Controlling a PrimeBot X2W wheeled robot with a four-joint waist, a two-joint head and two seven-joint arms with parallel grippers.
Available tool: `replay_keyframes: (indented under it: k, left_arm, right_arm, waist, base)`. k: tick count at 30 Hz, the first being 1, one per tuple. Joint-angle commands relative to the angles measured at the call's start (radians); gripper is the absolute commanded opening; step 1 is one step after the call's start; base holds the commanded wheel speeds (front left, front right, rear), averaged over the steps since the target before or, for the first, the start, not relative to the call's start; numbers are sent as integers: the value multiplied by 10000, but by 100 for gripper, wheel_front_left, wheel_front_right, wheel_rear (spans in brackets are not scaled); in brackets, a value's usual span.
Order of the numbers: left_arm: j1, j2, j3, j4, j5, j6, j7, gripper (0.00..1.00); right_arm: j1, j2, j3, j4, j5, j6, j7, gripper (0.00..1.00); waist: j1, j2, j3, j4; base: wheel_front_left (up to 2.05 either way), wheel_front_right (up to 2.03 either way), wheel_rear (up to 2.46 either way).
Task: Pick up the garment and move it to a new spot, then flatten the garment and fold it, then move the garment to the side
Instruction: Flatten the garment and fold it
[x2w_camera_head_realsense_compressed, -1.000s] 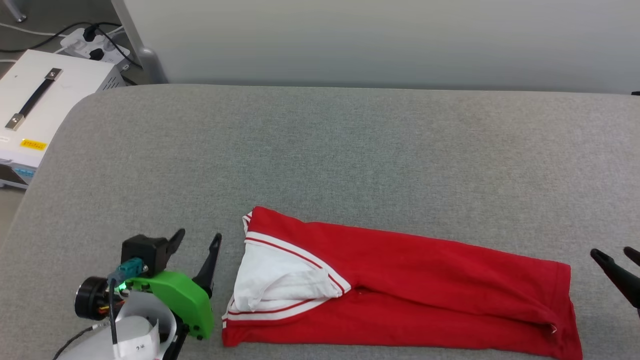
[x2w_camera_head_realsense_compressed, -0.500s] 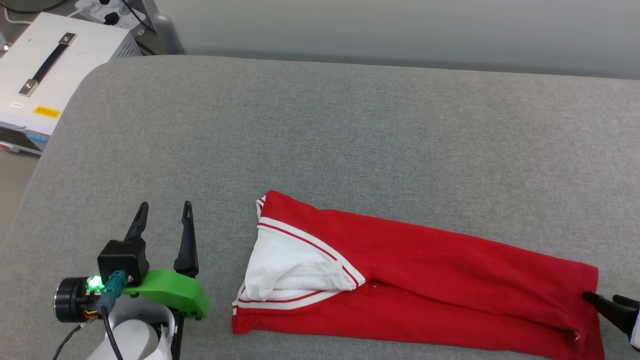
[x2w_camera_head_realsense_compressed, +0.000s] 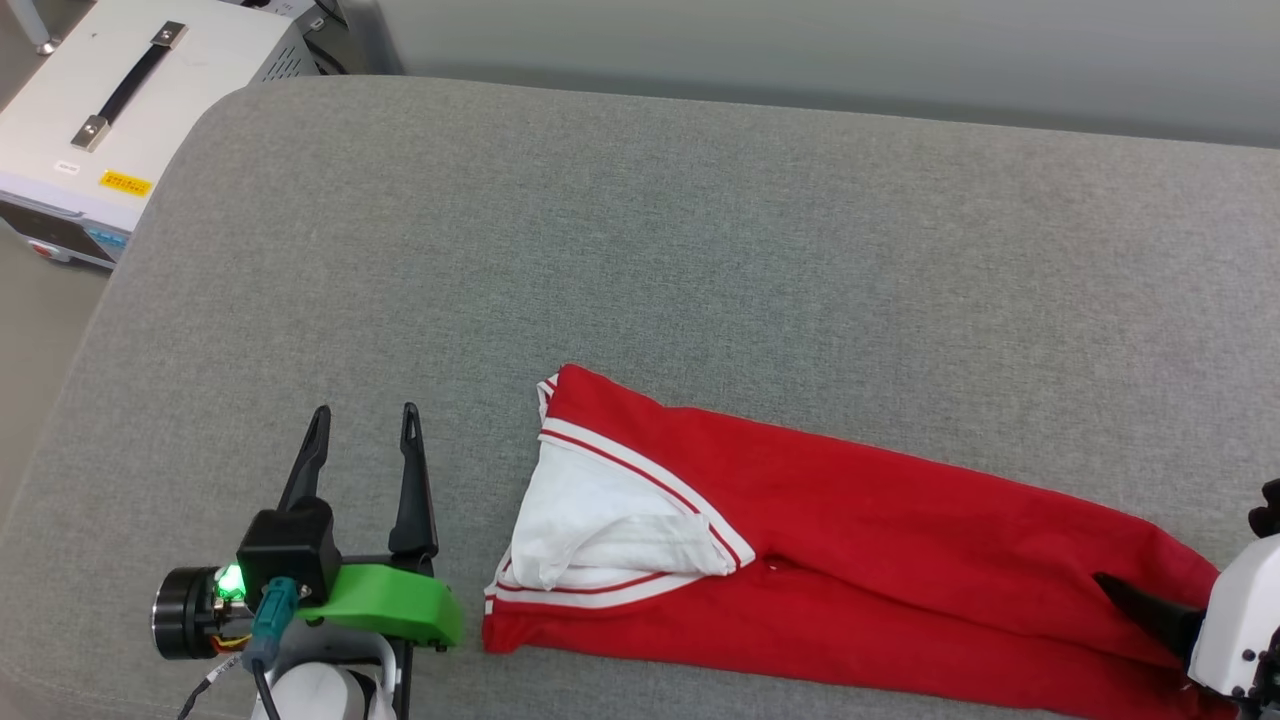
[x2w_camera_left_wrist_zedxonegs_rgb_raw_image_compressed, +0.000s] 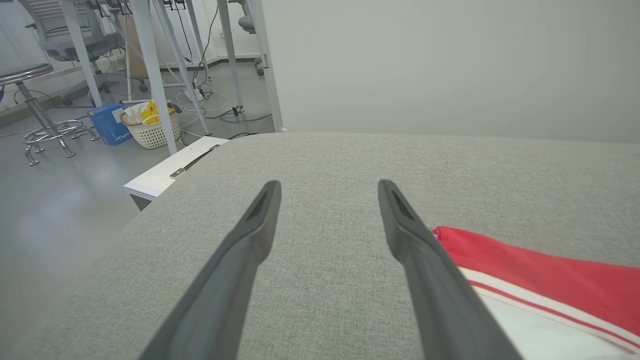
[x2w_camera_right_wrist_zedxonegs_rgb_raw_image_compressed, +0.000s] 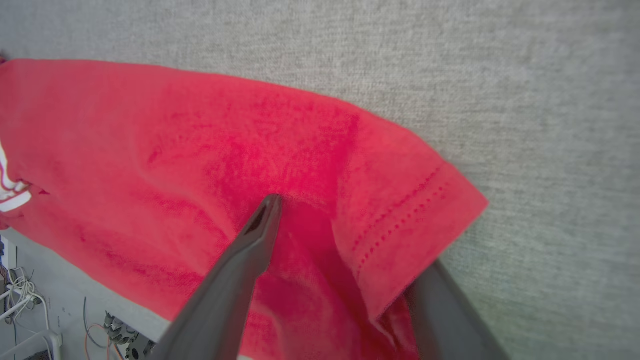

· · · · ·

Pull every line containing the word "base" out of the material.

Available tool: `replay_keyframes: (indented under it: k, left_arm, right_arm, waist, base)`. k: tick count at 30 Hz, the first being 1, one per tuple. Joint-angle commands relative to the angles measured at the call's start (radians); gripper is the absolute commanded opening; step 1 is one step after the call's start; base holds the commanded wheel speeds (front left, front right, rear), averaged over the steps since the target before or, for the first, the start, not relative to the call's start; numbers are sent as integers: the value multiplied by 10000, but by 100 for gripper, wheel_front_left, wheel_front_right, wheel_rear (spans in brackets are not scaled); in brackets, a value's usual span.
Order of the numbers: left_arm: j1, j2, j3, j4, j5, j6, j7, gripper (0.00..1.00); right_arm: j1, j2, j3, j4, j5, j6, j7, gripper (0.00..1.00); waist: j1, j2, j3, j4; base: wheel_front_left (up to 2.05 either way), wheel_front_right (up to 2.03 either way), wheel_rear (up to 2.46 either way).

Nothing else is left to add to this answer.